Gents, if you've been less randy of late and think it's just a consequence of getting older, you may want to consider losing those love handles to get the fire going again.
According to a new study out of St. Vincent's University Hospital in Dublin, Ireland, overweight and pre-diabetic men who went on a weight loss program were able to reduce the prevalence of low testosterone levels by almost 50 percent. Men who carry extra weight have been shown to have lower levels of testosterone, the hormone responsible for men's sex drives. Low levels of testosterone can also cause conditions like erectile dysfunction.

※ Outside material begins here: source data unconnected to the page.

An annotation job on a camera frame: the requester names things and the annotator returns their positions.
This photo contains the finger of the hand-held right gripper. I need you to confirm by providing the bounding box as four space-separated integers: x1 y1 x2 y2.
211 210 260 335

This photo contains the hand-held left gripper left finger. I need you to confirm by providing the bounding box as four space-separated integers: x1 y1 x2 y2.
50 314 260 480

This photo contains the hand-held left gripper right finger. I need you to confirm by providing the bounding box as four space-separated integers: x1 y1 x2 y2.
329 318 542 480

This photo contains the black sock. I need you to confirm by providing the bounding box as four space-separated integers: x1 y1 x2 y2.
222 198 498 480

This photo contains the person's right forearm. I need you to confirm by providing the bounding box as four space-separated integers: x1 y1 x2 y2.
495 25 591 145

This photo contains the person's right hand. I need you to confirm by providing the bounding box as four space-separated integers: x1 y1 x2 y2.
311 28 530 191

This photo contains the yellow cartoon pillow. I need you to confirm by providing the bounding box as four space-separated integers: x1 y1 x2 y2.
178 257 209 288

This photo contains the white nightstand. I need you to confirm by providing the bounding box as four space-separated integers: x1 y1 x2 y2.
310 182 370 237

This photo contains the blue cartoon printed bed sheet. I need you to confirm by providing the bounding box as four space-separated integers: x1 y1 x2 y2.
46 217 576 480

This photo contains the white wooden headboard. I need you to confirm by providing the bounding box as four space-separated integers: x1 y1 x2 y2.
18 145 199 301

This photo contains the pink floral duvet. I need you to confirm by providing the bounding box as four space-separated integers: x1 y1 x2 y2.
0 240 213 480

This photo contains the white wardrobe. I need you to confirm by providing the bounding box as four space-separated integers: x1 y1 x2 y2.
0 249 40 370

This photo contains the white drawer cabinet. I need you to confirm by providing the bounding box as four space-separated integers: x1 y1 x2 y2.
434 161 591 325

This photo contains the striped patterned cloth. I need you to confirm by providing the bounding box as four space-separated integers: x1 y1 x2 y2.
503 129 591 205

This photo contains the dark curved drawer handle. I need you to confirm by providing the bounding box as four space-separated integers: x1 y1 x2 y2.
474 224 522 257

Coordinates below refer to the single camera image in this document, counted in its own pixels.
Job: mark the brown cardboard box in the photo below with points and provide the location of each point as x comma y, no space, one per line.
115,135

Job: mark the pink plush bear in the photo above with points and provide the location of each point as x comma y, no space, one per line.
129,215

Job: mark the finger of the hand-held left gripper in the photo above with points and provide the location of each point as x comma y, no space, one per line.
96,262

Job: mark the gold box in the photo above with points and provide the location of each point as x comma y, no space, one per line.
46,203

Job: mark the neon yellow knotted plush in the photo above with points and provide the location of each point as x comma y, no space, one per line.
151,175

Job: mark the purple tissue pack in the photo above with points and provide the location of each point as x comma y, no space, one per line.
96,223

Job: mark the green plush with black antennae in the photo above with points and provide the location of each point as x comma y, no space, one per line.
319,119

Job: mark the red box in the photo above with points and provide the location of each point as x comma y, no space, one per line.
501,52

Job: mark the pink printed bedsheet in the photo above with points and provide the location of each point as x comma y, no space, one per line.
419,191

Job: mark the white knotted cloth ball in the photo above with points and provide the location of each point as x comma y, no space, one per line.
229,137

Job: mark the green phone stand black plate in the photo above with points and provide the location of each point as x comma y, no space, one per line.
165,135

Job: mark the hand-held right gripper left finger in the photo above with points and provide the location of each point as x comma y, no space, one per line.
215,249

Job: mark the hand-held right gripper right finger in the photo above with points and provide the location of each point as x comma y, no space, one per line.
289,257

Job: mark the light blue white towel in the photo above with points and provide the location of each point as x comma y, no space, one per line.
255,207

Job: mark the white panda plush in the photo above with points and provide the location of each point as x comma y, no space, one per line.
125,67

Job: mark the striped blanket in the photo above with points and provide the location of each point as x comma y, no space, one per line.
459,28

For the study, presented this week at the The Endocrine Society's 94th annualmeeting in Boston, researchers observed about 900 pre-diabetic men who were also overweight, with an average age of 54.
Men were divided into three groups who received a prescription for either 150 minutes of exercise a week plus a low-calorie, low-fat diet, the diabetes drug metformin, or a placebo pill.
With exercise and a sensible eating plan, the prevalence of low testosterone decreased 46 percent throughout the year. The same couldn't be said for participants who were put on the diabetes drug or the placebo groups, as their levels of testosterone remained largely unchanged.
Men put on the lifestyle modification treatment lost an average of about 17 lbs (8 kg) over the year, which not only increased their body's production of testosterone but also reduced the risk of diabetic progression.
Another study published in the Journal of Clinical Endocrinology & Metabolismfound that older men with higher levels of testosterone have a reduced risk of losing muscle mass and lower body strength. Loss of muscle mass and strength are associated with falls, mobility limitations and fractures.